= Isaiah James Boodhoo =

Trinidadian painter and writer

Isaiah James Boodhoo (1932 – 2 February 2004) was a Trinidadian painter and writer.

Born in the northeastern town of Sangre Grande in Trinidad, Boodhoo received a governmental scholarship in 1958 which allowed him to study art at England's Brighton College of Art; there, he studied disciplined, formal techniques. By his return home in 1964, his style was non-objective, typical of the period. In 1968 he again received the opportunity to study abroad, this time at Central Washington University and Indiana University. Here he was introduced to Abstract Expressionism. He also encountered disillusionment with the Vietnam War, which was to inform his later work.

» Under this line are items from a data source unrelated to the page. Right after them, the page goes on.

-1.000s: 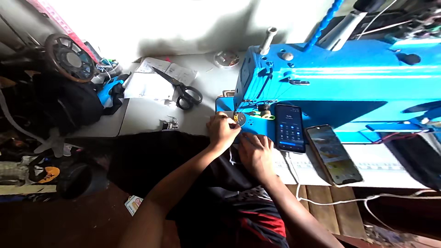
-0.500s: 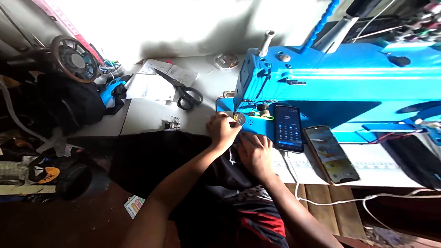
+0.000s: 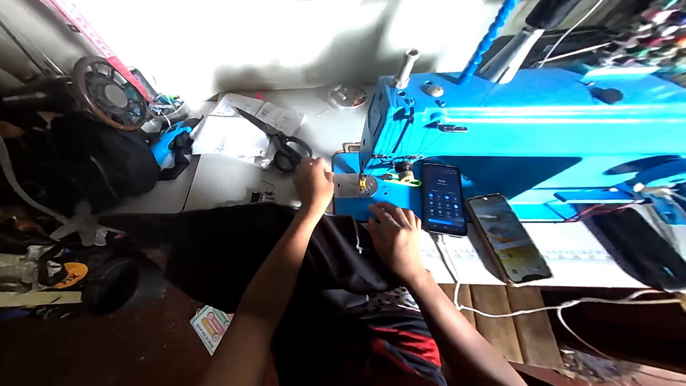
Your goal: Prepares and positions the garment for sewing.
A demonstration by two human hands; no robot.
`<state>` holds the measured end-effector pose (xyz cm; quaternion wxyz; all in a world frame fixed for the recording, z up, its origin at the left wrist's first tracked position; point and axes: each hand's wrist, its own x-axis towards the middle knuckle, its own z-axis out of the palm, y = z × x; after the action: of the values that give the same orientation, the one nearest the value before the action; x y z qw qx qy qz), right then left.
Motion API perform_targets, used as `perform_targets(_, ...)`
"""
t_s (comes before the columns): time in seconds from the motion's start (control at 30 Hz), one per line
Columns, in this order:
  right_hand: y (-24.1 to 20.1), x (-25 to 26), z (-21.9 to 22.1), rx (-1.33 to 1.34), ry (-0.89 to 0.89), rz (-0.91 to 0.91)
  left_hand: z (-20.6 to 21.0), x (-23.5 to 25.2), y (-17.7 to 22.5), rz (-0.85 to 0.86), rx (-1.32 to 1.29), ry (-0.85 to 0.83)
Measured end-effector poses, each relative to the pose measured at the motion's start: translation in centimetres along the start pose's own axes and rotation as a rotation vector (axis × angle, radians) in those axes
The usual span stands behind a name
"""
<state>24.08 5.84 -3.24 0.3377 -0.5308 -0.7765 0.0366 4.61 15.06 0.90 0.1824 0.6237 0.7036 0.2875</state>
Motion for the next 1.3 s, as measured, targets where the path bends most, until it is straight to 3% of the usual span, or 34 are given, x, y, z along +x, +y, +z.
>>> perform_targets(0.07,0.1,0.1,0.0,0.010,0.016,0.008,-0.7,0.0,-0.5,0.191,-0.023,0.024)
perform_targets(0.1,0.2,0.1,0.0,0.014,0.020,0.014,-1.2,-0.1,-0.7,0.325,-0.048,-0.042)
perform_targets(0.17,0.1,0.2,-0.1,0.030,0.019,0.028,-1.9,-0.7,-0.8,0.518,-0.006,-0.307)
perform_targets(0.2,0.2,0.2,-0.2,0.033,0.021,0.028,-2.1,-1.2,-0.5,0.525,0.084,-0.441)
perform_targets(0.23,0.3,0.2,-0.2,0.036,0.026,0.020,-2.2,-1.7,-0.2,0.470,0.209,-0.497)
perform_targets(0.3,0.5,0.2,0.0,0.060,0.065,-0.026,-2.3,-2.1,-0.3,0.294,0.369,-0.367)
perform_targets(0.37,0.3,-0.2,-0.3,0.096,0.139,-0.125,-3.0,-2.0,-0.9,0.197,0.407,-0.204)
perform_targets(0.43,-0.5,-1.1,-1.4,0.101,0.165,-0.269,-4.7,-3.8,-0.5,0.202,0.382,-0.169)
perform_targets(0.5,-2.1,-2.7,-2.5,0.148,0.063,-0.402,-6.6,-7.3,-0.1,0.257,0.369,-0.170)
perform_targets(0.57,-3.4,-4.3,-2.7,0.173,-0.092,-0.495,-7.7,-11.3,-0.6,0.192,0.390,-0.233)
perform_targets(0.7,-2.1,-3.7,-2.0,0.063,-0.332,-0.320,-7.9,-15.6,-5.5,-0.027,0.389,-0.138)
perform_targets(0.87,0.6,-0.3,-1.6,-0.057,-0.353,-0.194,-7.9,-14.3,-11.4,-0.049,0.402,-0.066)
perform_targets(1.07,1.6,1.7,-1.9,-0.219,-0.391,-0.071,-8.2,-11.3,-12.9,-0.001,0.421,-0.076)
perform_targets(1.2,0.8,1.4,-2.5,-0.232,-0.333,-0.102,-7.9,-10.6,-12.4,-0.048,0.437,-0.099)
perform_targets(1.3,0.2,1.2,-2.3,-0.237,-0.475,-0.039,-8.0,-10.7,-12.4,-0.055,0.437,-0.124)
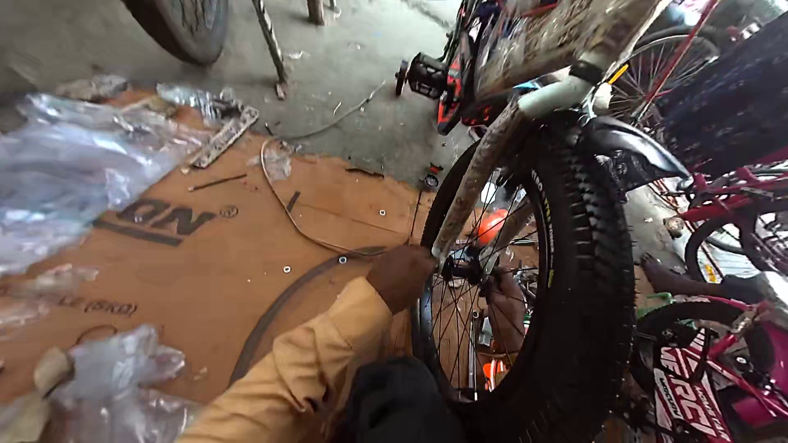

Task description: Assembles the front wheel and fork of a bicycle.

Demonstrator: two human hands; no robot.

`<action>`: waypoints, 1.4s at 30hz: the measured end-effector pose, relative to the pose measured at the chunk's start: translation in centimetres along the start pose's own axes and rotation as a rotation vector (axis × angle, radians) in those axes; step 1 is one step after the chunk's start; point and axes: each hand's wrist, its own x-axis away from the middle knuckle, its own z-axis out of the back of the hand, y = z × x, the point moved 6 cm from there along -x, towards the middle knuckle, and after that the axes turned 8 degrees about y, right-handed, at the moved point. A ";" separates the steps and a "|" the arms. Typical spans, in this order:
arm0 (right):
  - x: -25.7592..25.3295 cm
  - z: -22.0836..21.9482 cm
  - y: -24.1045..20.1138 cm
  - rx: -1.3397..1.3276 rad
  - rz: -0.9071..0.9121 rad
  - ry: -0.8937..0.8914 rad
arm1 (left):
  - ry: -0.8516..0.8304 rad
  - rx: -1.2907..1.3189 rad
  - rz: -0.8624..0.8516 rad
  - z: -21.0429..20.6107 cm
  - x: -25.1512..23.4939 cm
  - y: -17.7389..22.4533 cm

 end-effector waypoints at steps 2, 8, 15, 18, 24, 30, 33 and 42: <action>-0.1 0.1 0.8 0.070 -0.035 -0.031 | 0.076 -0.035 -0.057 0.1 0.2 0.3; -0.7 0.5 0.6 0.257 -0.027 -0.115 | 0.147 -0.116 -0.125 0.2 0.3 0.6; -1.1 3.2 4.6 -0.035 0.030 -0.214 | 0.206 0.076 0.095 -0.3 1.1 -0.8; -1.0 7.2 2.9 -0.045 0.063 -0.200 | 0.242 0.217 0.199 0.6 2.3 -1.2; -0.1 21.1 1.5 -0.016 0.238 0.013 | 0.305 0.385 0.262 1.5 6.0 -3.2; 2.4 26.4 16.8 -0.006 -0.151 0.259 | 0.265 0.672 0.416 0.1 6.1 -4.8; 4.1 22.0 25.4 0.024 -0.229 0.117 | 0.312 0.708 0.440 1.2 4.2 -2.2; 6.7 10.1 11.9 0.415 -0.291 -0.612 | 0.422 0.800 0.478 2.9 1.7 4.4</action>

Upon his return to Trinidad, Boodhoo developed the idea of using his art for social and political commentary; his first exhibition, at the National Gallery in Port of Spain in 1970, was strongly influenced by local turmoil, and he was deeply critical of prime minister Eric Williams in some of his work. Boodhoo exhibited only twice more, once taking themes from the poetry of Derek Walcott, until his "Caroni" series of 1992.

Boodhoo's late paintings, in a more lyrically abstract vein, were inspired by the sugar industry of Caroni Ltd., and he used its sugarcane fields and cutters as the basis for the so-called "Caroni" series. His last works took as their subject the symbols of Hinduism.

Boodhoo "was also an accomplished writer, whose novel Between Two Seasons was published in 1994."

Boodhoo was a member of the Art Society of Trinidad and Tobago. He died in 2004.

The Isaiah Boodhoo Collection is held at The Alma Jordan Library, Special Collections, The University of the West Indies, St Augustine campus, Trinidad and Tobago. The collection includes a manuscript for his novel Between Two Seasons.